Phase & Magnitude analysis in Fourier Transform

Phase & Magnitude analysis in Fourier Transform

  The purpose of this post is to observe differences between textures which are quite similar but have slight differences. Here shows the texture samples. 

 Five samples are used for the experiment. The first sample is a grass texture, and we call it as an original sample. Rest four samples are variation of the original one. Long black rectangular is used for making variations. If it lies on top of the original sample, we call it as a 'Top'. In the same manner, 'Cen', 'Bot', and 'Right' are generated. 

 Now let's convert spatial data into frequency data using Fourier Transform. (For the convenience, we only examine R channel of samples - presented textures have three channels, RGB.) In the frequency domain, we can observe texture characteristics from two major components: magnitude and phase. Therefore, plotting those components is helpful to investigate differences  between those samples. Let's plot original one first. 

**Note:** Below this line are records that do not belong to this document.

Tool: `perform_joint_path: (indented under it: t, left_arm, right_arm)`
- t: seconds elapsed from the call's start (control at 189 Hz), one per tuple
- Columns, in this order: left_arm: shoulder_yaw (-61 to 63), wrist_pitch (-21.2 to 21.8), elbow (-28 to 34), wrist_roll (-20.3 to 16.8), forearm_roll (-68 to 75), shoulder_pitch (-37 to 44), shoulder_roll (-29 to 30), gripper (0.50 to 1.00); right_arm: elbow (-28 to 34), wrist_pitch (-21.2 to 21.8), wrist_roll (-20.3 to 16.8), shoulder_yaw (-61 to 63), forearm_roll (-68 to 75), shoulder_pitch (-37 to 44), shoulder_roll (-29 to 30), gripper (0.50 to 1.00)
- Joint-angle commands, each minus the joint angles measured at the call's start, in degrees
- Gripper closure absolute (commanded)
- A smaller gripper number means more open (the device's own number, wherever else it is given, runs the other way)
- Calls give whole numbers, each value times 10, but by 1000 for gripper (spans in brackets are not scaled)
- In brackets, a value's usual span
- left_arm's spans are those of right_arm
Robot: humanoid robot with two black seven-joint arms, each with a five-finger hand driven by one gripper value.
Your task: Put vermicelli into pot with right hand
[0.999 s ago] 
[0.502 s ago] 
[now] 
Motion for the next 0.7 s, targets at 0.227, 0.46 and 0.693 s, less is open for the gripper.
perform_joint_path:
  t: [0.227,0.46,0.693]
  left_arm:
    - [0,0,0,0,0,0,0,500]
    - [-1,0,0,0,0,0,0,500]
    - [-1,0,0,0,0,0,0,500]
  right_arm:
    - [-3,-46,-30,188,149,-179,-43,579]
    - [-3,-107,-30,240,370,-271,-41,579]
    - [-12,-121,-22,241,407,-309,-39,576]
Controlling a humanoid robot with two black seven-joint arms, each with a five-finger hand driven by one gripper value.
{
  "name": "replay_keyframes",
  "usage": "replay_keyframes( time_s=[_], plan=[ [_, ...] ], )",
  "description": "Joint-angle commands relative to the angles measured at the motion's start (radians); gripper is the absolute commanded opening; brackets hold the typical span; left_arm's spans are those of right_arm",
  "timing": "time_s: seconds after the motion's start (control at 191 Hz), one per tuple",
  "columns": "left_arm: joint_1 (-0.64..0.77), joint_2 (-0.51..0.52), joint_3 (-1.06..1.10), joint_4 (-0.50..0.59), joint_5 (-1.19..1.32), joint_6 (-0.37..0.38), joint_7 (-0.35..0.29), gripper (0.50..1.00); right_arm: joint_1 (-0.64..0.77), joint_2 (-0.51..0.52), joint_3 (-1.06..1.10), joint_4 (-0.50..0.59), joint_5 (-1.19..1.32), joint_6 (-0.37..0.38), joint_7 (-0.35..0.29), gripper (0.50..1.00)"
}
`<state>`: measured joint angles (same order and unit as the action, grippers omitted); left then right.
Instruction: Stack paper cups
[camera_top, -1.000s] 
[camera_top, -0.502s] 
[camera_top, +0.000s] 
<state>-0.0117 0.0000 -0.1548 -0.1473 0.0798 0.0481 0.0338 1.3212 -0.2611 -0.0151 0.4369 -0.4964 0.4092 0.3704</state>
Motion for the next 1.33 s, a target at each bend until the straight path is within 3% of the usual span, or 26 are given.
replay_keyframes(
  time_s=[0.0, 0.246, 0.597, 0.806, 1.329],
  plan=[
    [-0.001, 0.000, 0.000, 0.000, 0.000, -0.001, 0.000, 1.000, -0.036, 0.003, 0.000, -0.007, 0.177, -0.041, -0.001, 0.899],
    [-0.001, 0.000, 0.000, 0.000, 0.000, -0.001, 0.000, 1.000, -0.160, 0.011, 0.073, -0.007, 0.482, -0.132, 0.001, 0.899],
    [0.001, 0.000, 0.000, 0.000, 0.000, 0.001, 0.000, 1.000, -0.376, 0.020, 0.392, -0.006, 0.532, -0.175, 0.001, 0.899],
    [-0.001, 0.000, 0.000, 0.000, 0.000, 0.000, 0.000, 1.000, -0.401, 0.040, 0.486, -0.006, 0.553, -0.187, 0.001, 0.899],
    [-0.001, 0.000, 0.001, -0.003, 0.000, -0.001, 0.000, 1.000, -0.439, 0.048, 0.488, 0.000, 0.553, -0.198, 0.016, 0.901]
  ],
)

  then, let's plot rest four samples. 

  

 In terms of magnitude spectrum, we can find obvious differences. 'Top', 'Cen', 'Bot', and 'Right' samples have long huge white line at the center. 'Top', 'Cen', and 'Bot' have long vertical white line and 'right' sample has long white horizontal line. It represents the long black rectangle in the spatial domain. We can also observe that the white line lies on the same position in 'Top', 'Cen,' and 'Bot'. Since the frequency domain represents the data into signals, it is natural. 

 On the other hand, we cannot observe any significant differences from phase spectrum. They still seem mere random. MAYBE, since the phase have no locality (the data have similar phase distribution in all coordinates), we cannot find the obvious changes in the phase spectrum. Following graph shows the phase data is spread widely. 

(For the visualization purpose, we used log function to plot magnitude spectrum. Mat2gray normalization was also used for both magnitude and phase spectrum. Magnitude spectrum is the result of abs() function and phase spectrum is the result of angle() function of MATLAB)